I'm working on a fixed-point math library. The accepted way of handling multiplications for fixed-point numbers is to multiply them into an integer variable that's larger than what you're storing, then shift the result to the right based on the scale factor.
The thing is, I'm already using 64-bit integers for storage, so in order to be able to multiply two values, I'm going to need access to a 128-bit integer. Otherwise, I'm going to have to split each value into two 32-bit integers and multiply them separately. (Either that, or do something creative with std::bitset
s; I haven't decided yet.)
In other words, I need to do something like the following pseudocode:
typedef int64_t storage_t;
if (type_exits(int128_t)) {
typedef int128_t math_t;
const bool use_32_bit_algorithm = false;
} else if (type_exists(__int128)) {
typedef __int128 math_t;
const bool use_32_bit_algorithm = false;
} else {
typedef int64_t math_t;
const bool use_32_bit_algorithm = true;
}
How do I implement type_exists()
?
Originally, I had gone with the option suggested in the comments of checking which compiler was being used, then typedef
whatever that particular compiler called its 128-bit integer. Then, I found a much better answer, entirely by accident, when I was looking up something else.

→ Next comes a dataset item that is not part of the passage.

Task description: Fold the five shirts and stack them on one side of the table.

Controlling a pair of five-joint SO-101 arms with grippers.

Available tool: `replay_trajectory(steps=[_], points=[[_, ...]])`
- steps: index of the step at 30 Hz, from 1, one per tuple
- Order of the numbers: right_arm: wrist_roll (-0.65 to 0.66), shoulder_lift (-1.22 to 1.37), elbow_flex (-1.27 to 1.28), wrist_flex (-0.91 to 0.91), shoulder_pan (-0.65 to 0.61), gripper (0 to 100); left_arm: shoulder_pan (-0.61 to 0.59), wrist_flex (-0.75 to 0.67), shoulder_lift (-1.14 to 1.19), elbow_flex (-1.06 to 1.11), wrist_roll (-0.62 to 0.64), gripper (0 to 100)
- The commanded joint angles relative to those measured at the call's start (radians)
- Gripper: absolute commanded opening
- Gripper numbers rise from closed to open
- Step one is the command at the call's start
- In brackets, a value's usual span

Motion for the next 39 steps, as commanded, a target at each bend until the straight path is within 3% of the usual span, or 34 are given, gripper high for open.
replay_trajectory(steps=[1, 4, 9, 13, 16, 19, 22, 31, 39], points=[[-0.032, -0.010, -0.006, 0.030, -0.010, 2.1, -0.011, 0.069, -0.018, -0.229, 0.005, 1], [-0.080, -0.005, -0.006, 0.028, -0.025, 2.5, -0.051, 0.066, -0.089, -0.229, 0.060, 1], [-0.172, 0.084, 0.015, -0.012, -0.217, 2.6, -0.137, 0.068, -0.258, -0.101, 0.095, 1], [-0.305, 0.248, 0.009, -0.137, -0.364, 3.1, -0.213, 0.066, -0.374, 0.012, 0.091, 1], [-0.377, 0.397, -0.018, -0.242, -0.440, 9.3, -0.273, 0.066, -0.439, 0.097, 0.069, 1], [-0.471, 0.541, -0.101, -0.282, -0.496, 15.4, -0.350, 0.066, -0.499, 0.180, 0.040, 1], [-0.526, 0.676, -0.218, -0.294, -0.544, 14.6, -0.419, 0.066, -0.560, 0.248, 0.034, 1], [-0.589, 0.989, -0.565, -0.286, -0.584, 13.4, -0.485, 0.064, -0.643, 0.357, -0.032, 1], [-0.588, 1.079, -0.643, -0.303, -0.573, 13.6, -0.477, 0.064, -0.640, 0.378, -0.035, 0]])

The answer is to switch to the C++23
standard, which allows me to use the new _BitInt
keyword to just make up an integer of whatever size I want, and let the compiler handle it. So, now my code looks something like this:
using value_t = int64_t;
int constexpr max_bits_math = std::numeric_limits<value_t>::digits * 2;
using math_value_t = _BitInt(max_bits_math);
int constexpr bit_shift = 8;
value_t operator*(value_t lhs, value_t rhs) {
math_value_t answer = static_cast<math_value_t>(lhs) * static_cast<math_value_t>(rhs);
return static_cast<value_t>(answer >> bit_shift);
}
Yes, I know that not a lot of compilers support _BitInt
yet, because it's so new. Then again, I'm still in the very early stages of this project, so I'm confident support will be more widespread when I'm ready to release.